→ **Your task**: Transcription task. Write out each entry verbatim and exclude any image.

+++

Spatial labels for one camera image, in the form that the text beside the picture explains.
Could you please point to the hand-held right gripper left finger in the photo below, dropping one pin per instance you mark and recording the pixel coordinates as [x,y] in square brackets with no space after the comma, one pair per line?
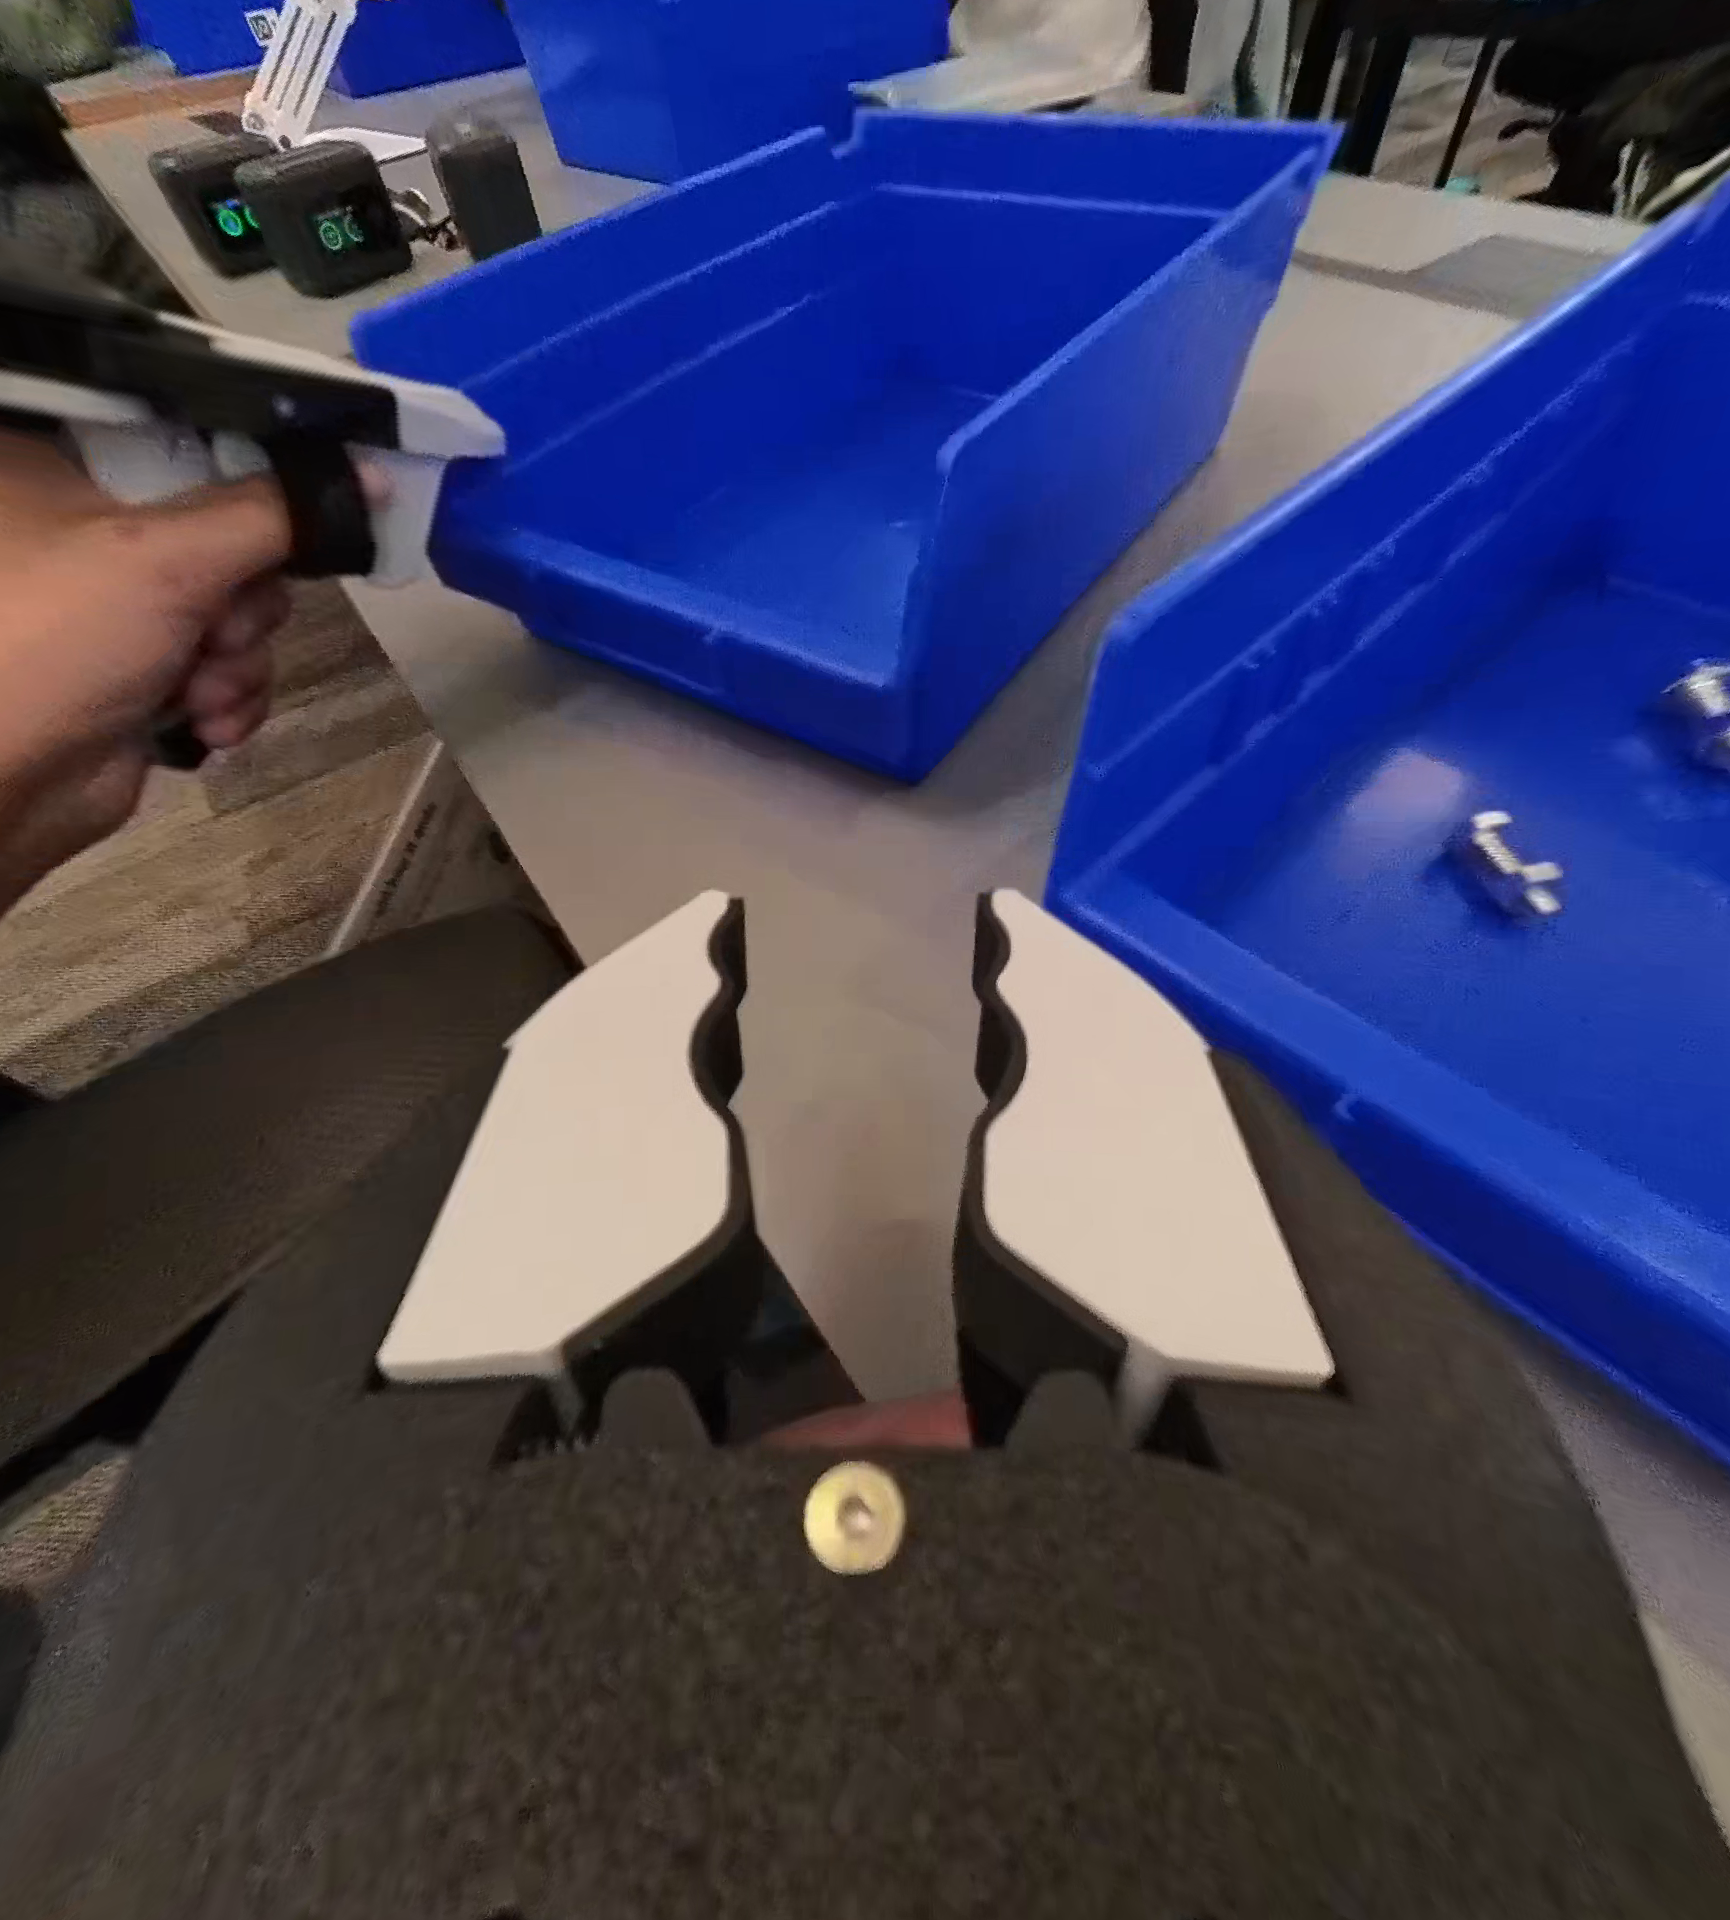
[594,1185]

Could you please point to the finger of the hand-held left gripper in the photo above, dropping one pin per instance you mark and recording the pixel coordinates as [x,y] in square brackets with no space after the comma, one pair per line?
[446,431]

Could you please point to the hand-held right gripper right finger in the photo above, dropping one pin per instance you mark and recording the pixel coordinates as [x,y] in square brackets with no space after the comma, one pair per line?
[1132,1185]

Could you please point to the blue plastic bin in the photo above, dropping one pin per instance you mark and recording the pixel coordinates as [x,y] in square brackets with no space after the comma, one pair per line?
[1405,1125]
[714,76]
[803,450]
[416,33]

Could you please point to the medium steel bolt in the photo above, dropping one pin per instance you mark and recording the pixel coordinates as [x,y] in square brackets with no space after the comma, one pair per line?
[1508,870]

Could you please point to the short thick steel bolt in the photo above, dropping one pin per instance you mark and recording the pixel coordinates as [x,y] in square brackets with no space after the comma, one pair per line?
[1718,729]

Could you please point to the grey desk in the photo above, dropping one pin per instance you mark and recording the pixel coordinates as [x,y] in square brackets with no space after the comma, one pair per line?
[954,840]

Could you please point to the person's left hand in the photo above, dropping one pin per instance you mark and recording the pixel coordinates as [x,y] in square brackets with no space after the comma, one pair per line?
[29,630]

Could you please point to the person's right hand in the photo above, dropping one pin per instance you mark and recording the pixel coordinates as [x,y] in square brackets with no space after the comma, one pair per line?
[894,1425]

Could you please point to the black charger with green lights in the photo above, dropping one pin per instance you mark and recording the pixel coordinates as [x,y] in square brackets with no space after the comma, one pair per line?
[316,226]
[200,211]

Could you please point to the black box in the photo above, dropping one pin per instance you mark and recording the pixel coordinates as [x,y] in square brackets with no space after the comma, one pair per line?
[490,188]

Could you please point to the small wooden document stand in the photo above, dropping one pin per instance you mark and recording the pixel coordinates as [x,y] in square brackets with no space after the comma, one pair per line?
[308,76]

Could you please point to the dark trouser leg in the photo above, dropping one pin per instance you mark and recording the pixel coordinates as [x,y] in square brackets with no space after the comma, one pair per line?
[207,1170]

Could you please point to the denim jacket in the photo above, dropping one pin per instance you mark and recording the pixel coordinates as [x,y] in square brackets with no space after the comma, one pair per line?
[1240,51]

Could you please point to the black white striped cloth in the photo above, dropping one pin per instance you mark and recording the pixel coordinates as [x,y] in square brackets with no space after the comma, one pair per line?
[1661,136]

+++

→ **Solution**:
Spatial labels for one camera image, in the form that the text beside the picture explains.
Could you please point to the hand-held right gripper left finger in the photo below, dropping one pin per instance you mark and recording the pixel coordinates as [x,y] in square brackets with no space after the comma, one pair per line?
[594,1185]

Could you please point to the finger of the hand-held left gripper in the photo above, dropping one pin per instance you mark and recording the pixel coordinates as [x,y] in square brackets with no space after the comma, one pair per line?
[446,431]

Could you please point to the hand-held right gripper right finger in the photo above, dropping one pin per instance you mark and recording the pixel coordinates as [x,y] in square brackets with no space after the comma, one pair per line?
[1132,1185]

Could you please point to the blue plastic bin in the photo above, dropping one pin per instance you mark and recording the pixel coordinates as [x,y] in square brackets with no space after the comma, one pair per line?
[1405,1125]
[714,76]
[803,450]
[416,33]

Could you please point to the medium steel bolt in the photo above, dropping one pin per instance you mark and recording the pixel coordinates as [x,y] in square brackets with no space after the comma, one pair per line?
[1508,870]

Could you please point to the short thick steel bolt in the photo above, dropping one pin per instance you mark and recording the pixel coordinates as [x,y] in square brackets with no space after the comma, one pair per line?
[1718,729]

Could you please point to the grey desk in the photo above, dropping one pin per instance you mark and recording the pixel coordinates as [x,y] in square brackets with no space after the comma, one pair per line?
[954,840]

Could you please point to the person's left hand in the photo above, dropping one pin per instance you mark and recording the pixel coordinates as [x,y] in square brackets with no space after the comma, one pair per line?
[29,630]

Could you please point to the person's right hand in the photo above, dropping one pin per instance you mark and recording the pixel coordinates as [x,y] in square brackets with no space after the comma, one pair per line?
[894,1425]

Could you please point to the black charger with green lights in the photo above, dropping one pin per instance you mark and recording the pixel coordinates as [x,y] in square brackets with no space after the comma, one pair per line?
[316,226]
[200,211]

Could you please point to the black box in the photo above, dropping one pin per instance you mark and recording the pixel coordinates as [x,y] in square brackets with no space after the comma, one pair per line?
[490,188]

Could you please point to the small wooden document stand in the photo above, dropping one pin per instance you mark and recording the pixel coordinates as [x,y] in square brackets with no space after the comma, one pair per line?
[308,76]

Could you please point to the dark trouser leg in the photo above, dropping one pin per instance you mark and recording the pixel coordinates as [x,y] in square brackets with no space after the comma, one pair per line?
[207,1170]

Could you please point to the denim jacket in the photo above, dropping one pin per instance you mark and recording the pixel coordinates as [x,y] in square brackets with no space after the comma, one pair per line?
[1240,51]

Could you please point to the black white striped cloth in the photo above, dropping one pin per instance you mark and recording the pixel coordinates as [x,y] in square brackets with no space after the comma, one pair per line?
[1661,136]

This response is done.